An example of how to scrape a newspapers' website using Python, requests and bs4.
This small project is meant to exemplify how one can easily scrape a newspaper website - this is a free access website, you'd use selenium should log in actions be required - to retrieve articles and respective content, writing the results to a csv file with one article per line.
The approach is amenable to feed downstream Natural Language Processing applications, especially if combined with the Mediacloud API endpoint for identifying article urls of interest.
Git and Python (you can change the version in Pipfile) installation is assumed. To set up run:
git clone [email protected]:marquesafonso/scraping101_py.git
pip install pipenv
pipenv install
Here we grab 5 articles from https://24.sapo.pt/, place them in a list and inspect the html using the F12 key in the browser. See the image below for an example:
This allows us to investigate the elements we wish to scrape:
- Label: The category of the article.
- Title: The title of the article.
- Lead: The lead of the article.
- Author: The author of the article.
- Date: The date the article was published in.
- Body: The article text itself.
The requirements of the project are:
- requests: Allows us to make HTTP requests to the urls we wish to scrape, returning the html as the response
- bs4: Allows us to convert the responses from the requests into soup objects, which come with methods such as find() allowing us to efficiently parse the html and retrieve the text we are looking for.

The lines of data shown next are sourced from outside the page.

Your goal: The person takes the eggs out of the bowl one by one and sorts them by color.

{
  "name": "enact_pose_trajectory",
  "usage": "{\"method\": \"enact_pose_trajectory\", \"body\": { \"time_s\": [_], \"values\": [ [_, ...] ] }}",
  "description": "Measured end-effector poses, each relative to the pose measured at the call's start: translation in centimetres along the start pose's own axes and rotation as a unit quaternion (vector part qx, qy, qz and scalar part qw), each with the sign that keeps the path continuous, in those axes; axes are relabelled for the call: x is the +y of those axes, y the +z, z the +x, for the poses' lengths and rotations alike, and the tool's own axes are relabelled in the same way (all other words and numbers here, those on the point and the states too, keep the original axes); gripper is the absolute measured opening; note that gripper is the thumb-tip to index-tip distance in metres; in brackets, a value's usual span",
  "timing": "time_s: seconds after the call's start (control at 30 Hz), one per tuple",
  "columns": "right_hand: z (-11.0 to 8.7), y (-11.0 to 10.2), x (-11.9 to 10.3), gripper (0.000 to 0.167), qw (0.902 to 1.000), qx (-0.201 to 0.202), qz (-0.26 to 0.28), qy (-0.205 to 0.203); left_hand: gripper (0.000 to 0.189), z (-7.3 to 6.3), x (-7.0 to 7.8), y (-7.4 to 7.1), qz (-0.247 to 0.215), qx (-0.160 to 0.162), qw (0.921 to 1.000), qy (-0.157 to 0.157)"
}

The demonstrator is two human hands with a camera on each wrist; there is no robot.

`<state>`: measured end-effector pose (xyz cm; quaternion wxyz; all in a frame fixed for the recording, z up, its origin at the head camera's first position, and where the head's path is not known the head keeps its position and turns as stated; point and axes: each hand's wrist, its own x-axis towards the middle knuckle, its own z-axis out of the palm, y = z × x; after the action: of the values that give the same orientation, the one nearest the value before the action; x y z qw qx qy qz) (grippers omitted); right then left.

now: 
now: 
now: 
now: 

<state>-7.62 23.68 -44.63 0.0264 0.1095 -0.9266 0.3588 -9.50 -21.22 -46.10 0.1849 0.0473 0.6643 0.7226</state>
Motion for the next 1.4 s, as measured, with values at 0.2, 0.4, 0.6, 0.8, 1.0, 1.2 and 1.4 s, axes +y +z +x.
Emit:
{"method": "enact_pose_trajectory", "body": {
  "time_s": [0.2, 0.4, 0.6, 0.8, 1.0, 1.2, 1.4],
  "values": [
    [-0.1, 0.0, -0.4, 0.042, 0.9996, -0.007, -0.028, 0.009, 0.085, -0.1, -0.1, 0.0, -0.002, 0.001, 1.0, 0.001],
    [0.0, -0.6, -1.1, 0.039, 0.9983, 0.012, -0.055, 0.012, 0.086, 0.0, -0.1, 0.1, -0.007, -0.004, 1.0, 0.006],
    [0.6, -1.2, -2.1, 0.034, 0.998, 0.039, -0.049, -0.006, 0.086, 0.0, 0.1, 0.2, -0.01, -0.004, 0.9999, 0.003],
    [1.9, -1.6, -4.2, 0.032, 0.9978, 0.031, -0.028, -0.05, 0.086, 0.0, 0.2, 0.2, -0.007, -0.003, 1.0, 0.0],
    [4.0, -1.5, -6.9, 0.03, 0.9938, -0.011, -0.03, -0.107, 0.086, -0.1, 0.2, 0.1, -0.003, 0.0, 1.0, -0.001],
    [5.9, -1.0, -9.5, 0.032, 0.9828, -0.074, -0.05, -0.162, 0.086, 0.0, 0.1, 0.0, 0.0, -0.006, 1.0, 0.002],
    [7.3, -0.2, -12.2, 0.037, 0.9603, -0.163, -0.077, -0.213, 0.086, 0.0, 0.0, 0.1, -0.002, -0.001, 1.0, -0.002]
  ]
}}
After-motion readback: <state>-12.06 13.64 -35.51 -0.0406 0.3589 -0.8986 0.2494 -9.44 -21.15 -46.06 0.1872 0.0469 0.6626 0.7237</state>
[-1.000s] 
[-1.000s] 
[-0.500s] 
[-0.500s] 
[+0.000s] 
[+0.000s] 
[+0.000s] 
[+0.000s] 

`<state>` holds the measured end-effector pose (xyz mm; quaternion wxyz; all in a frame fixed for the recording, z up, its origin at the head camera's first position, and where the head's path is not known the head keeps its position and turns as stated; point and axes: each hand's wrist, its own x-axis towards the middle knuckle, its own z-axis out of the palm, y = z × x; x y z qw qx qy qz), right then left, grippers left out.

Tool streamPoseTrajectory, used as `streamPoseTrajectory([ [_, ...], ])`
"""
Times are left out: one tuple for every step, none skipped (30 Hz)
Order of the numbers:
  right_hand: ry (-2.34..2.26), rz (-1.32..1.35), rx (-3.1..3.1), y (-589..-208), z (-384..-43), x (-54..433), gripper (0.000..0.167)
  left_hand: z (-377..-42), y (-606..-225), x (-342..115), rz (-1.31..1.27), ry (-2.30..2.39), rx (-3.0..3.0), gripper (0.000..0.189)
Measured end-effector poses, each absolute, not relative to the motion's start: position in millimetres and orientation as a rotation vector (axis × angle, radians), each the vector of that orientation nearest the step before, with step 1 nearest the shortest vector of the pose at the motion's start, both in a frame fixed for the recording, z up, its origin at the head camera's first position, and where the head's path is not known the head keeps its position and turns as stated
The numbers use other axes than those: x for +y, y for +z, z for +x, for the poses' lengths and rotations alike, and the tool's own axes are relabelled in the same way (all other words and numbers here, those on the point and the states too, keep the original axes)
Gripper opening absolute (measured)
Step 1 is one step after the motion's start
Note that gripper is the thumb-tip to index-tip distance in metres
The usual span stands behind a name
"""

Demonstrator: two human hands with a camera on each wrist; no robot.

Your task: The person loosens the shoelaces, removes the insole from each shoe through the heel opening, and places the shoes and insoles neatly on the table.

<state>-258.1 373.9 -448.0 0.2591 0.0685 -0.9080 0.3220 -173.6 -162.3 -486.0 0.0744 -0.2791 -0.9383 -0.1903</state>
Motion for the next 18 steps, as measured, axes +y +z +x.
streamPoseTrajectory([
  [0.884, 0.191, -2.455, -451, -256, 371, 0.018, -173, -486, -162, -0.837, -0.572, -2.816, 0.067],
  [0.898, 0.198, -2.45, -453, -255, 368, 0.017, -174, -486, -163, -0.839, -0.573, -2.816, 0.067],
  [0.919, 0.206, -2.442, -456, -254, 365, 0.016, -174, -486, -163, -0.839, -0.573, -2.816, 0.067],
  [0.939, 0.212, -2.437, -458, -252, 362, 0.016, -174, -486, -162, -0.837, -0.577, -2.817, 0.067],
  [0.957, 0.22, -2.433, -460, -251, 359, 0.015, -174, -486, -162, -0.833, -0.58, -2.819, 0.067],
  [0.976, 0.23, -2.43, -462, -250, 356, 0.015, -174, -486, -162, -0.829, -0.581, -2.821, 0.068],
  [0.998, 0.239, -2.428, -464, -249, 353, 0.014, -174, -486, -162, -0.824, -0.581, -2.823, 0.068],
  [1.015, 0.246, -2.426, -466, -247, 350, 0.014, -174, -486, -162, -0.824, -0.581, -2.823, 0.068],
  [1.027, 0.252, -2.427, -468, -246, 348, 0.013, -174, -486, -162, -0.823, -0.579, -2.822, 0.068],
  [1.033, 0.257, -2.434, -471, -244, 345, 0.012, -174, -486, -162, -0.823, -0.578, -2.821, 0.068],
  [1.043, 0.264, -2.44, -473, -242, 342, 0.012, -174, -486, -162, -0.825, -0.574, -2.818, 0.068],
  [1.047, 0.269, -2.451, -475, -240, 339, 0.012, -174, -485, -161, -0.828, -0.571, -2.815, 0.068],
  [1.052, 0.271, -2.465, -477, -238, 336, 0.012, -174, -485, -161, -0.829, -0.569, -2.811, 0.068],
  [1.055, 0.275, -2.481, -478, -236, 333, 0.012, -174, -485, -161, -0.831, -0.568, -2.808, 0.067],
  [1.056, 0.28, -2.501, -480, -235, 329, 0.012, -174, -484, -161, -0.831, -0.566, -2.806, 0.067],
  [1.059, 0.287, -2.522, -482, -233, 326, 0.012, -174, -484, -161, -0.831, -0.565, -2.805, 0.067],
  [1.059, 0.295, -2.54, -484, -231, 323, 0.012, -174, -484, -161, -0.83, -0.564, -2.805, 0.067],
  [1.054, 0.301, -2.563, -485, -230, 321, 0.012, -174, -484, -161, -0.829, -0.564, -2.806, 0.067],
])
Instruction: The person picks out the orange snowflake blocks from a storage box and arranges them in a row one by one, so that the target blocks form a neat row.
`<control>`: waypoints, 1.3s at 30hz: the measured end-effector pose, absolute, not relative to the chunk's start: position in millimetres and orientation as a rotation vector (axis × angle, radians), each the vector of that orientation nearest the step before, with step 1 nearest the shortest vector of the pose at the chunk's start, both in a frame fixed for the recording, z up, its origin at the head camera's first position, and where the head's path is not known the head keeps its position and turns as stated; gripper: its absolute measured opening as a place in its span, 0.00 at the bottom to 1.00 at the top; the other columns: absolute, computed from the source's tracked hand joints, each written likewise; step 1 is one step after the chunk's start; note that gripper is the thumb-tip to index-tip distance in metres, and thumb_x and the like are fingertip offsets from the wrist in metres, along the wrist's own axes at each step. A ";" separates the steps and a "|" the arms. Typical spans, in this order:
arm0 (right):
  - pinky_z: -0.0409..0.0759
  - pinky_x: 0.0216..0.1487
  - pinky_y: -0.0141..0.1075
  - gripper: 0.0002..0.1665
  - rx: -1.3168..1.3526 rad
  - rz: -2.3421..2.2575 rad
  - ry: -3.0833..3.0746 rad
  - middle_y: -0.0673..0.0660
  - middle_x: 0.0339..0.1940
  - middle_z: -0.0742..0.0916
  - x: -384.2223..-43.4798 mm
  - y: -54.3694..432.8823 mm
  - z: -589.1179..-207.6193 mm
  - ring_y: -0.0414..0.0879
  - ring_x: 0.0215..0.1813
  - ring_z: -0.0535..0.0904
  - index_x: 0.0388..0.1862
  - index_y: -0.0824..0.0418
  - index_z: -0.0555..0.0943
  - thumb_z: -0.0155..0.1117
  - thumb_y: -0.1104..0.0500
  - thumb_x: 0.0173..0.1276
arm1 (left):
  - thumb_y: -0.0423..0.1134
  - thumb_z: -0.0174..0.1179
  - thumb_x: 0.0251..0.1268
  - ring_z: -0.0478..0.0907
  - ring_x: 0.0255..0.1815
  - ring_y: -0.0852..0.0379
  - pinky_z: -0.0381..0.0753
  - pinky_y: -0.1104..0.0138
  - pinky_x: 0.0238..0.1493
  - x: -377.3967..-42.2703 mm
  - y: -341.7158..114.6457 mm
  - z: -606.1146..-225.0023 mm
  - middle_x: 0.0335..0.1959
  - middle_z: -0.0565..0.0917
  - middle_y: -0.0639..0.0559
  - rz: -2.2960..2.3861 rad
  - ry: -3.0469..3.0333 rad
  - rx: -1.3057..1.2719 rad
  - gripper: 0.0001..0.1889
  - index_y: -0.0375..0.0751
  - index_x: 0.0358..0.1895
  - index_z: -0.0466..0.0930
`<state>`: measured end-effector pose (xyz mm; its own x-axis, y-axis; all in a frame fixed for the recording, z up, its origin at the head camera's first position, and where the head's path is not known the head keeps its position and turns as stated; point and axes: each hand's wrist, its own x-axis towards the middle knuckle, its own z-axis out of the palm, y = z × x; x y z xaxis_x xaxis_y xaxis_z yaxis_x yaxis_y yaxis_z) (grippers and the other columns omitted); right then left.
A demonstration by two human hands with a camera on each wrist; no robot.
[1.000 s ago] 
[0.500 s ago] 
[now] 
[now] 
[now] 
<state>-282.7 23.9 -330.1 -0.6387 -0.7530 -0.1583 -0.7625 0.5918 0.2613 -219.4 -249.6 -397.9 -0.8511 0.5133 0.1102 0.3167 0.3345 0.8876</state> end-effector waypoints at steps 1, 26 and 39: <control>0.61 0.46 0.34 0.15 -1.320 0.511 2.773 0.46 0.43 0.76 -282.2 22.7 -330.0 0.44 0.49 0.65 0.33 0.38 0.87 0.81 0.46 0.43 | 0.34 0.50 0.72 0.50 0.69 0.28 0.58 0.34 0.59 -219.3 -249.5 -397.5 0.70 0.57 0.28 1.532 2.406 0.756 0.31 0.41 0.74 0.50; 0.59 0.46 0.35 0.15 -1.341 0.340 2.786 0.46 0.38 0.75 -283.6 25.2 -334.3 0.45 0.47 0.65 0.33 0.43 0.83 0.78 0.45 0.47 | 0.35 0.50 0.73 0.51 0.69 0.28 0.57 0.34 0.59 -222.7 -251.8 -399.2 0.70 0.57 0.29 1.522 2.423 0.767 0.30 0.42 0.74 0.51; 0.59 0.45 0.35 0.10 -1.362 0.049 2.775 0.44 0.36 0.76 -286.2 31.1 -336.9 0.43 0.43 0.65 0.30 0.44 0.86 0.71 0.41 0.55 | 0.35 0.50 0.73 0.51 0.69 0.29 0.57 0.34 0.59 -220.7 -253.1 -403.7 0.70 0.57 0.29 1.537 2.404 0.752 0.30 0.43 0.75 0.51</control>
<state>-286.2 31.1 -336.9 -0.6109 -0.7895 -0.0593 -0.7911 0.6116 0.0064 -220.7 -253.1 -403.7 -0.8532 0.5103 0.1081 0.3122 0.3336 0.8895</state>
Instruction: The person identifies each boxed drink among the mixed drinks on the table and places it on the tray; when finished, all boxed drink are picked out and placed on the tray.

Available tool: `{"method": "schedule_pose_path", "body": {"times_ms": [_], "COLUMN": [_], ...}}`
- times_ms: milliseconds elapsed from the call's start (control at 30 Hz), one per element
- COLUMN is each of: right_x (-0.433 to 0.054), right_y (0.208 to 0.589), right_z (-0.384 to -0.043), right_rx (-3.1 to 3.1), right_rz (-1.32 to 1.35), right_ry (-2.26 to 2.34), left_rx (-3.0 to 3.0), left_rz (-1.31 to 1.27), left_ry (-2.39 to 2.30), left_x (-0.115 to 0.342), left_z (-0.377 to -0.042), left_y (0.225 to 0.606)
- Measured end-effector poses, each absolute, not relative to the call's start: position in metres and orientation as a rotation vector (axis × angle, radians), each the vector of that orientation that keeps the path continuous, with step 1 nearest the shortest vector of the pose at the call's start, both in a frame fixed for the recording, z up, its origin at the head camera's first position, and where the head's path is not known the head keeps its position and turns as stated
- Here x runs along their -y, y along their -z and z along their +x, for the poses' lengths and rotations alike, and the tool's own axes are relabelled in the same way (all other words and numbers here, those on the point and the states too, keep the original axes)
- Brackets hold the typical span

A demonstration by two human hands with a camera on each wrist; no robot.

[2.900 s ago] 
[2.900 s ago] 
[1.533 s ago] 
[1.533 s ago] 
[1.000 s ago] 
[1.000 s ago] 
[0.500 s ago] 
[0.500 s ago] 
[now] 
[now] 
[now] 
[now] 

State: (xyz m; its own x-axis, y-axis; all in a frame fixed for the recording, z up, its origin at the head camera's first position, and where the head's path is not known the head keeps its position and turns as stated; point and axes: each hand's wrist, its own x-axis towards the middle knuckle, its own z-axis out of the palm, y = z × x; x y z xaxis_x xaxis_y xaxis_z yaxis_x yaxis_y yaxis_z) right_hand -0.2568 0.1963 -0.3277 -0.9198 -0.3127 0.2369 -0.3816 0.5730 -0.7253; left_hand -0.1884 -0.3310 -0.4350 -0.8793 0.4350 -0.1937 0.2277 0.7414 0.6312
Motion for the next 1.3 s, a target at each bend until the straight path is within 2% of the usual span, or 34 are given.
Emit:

Two additional functions are used to conveniently convert the date strings into a general date/time pattern (long time) - see https://docs.microsoft.com/en-us/dotnet/standard/base-types/standard-date-and-time-format-strings for more info. This makes the date string ready for more interesting uses and to be loaded to a database if needed.
Feel free to play around with the code and adapt it to your needs. To test it simply run:
pipenv run python scraper.py --outfile 'output/ex_scrape.csv'
And check out the output folder to see the results!